Mais, peu à peu, le patois est devenu de plus en plus désuet et, le nombre de femmes exclusivement francophones augmentant, le patois a disparu de ces réunions, ne restant employé que lors des rencontres entre personnes âgées. La génération intermédiaire, celle de mes parents ou oncles et tantes, parlait presque exclusivement français. Seuls les agriculteurs employaient fréquemment le patois, entre eux ou pour conduire les vaches dressées pour tirer les engins agricoles, mais les attelages étaient devenus très rares. Un de mes oncles était maçon. Sur les chantiers de construction, le patois était parfois employé, mais il n'était pas la langue habituelle : son emploi se cantonnait aux échanges humoristiques, ou pour se moquer des plus jeunes qui le comprenaient à peine.

Au sujet de la situation du patois sur le plateau intermédiaire, mes observations antérieures à mes premières recherches sont peu nombreuses : au début des années 1980, j'ai enseigné près de six mois dans une école d'Ardoix (n° 37). J'habitais alors dans ce petit village et je n'ai jamais entendu parler patois, pas plus qu'à Savas (n° 27), lors d'un séjour plus bref (deux mois environ ; je n'habitais pas sur place)152.

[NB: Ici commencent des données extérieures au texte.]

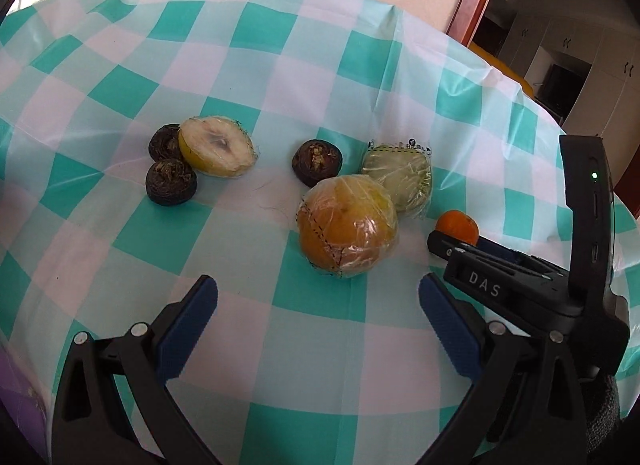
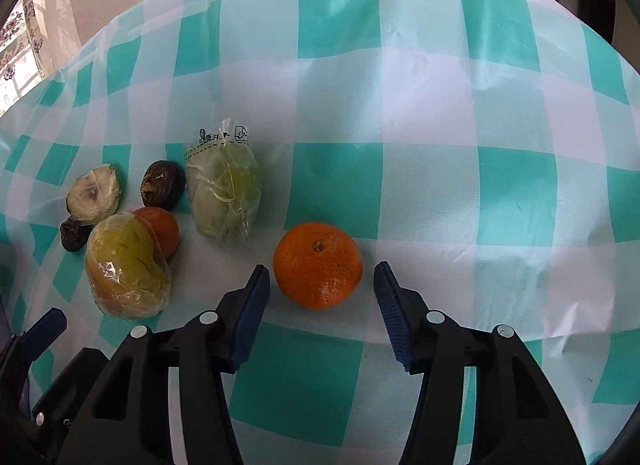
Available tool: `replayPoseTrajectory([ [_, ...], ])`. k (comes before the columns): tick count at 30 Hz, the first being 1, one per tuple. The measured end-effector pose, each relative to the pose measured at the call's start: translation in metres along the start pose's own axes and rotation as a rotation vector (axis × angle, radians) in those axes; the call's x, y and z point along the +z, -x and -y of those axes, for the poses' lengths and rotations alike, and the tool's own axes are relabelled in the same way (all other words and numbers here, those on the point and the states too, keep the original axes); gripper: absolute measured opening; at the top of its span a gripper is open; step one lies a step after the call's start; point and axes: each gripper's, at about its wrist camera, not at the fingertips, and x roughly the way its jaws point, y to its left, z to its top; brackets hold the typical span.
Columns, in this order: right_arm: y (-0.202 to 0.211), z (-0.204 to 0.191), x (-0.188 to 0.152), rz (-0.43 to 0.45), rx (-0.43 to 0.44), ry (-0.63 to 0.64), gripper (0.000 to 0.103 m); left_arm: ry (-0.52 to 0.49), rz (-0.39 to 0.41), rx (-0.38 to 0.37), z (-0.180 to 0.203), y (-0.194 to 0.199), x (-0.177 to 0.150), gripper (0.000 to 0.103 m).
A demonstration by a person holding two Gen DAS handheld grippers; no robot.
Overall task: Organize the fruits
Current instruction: 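Grasp the small tangerine with the right gripper while the left grasps the wrapped pomelo, then carry the wrapped pomelo to the purple box while the right gripper carries the tangerine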
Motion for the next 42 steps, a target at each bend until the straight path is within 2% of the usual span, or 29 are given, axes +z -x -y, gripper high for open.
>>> replayPoseTrajectory([
  [2,0.002,0.001,-0.001,0.006,-0.009,-0.013,0.041,0.006,-0.007,-0.006,0.001,-0.008,0.007,0.101],
  [5,0.009,0.025,-0.006,0.035,0.084,-0.147,0.04,0.023,-0.028,0.013,0.002,-0.022,0.017,0.101],
  [8,0.012,0.054,-0.013,0.071,0.171,-0.31,0.04,0.0,-0.039,0.042,0.012,-0.035,0.026,0.101],
  [12,0.015,0.054,-0.015,0.082,0.167,-0.331,0.04,-0.053,-0.083,0.106,0.03,-0.057,0.035,0.101],
  [13,0.016,0.052,-0.015,0.082,0.165,-0.33,0.04,-0.049,-0.1,0.127,0.031,-0.062,0.037,0.099],
  [15,0.016,0.052,-0.015,0.084,0.168,-0.336,0.04,-0.046,-0.085,0.17,0.033,-0.064,0.04,0.089],
  [16,0.016,0.05,-0.015,0.083,0.165,-0.338,0.04,-0.049,-0.082,0.194,0.035,-0.064,0.041,0.078],
  [17,0.016,0.048,-0.014,0.083,0.163,-0.336,0.04,-0.054,-0.078,0.186,0.036,-0.063,0.041,0.069],
  [19,0.016,0.047,-0.013,0.08,0.165,-0.329,0.04,-0.038,-0.068,0.159,0.033,-0.061,0.043,0.063],
  [22,0.014,0.051,-0.012,0.079,0.168,-0.33,0.04,0.005,-0.051,0.107,0.025,-0.057,0.045,0.063],
  [30,0.012,0.053,-0.014,0.076,0.168,-0.331,0.04,0.043,-0.006,0.048,0.013,-0.046,0.047,0.063],
  [34,0.016,0.054,-0.015,0.101,0.201,-0.33,0.04,0.06,0.016,0.03,0.007,-0.036,0.045,0.063],
  [38,0.021,0.057,-0.018,0.129,0.212,-0.343,0.04,0.09,0.023,0.027,0.003,-0.019,0.029,0.063],
  [42,0.029,0.049,-0.026,0.117,0.227,-0.312,0.04,0.168,0.008,0.004,-0.011,0.005,0.007,0.063],
])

Dans les années 1970, la plupart des enfants habitant la vallée du Rhône n'avaient plus l'occasion d'entendre parler patois. Seuls, peut-être, certains pouvaient encore l'entendre de la bouche de leurs grands-parents, surtout s'ils habitaient au même domicile. Sur le haut plateau, la situation était un peu meilleure. L'exposition au patois était plus importante, mais les personnes qui s'adressaient en patois aux enfants étaient très rares : beaucoup d'adultes, au contraire, évitaient de l'employer devant eux. Un homme âgé d'une quarantaine d'années qui avait appris le patois de ses deux grands-pères est le cas le plus tardif que j'ai personnellement rencontré. Mais, s'il existait encore des occasions d'entendre parler patois, sa transmission avait cessé et la génération des enfants avait à peine conscience qu'une langue régionale était encore parlée. Elle ne s'y intéressait pas et les générations plus âgées ne la poussaient pas à le faire : le patois était considéré comme une langue du passé.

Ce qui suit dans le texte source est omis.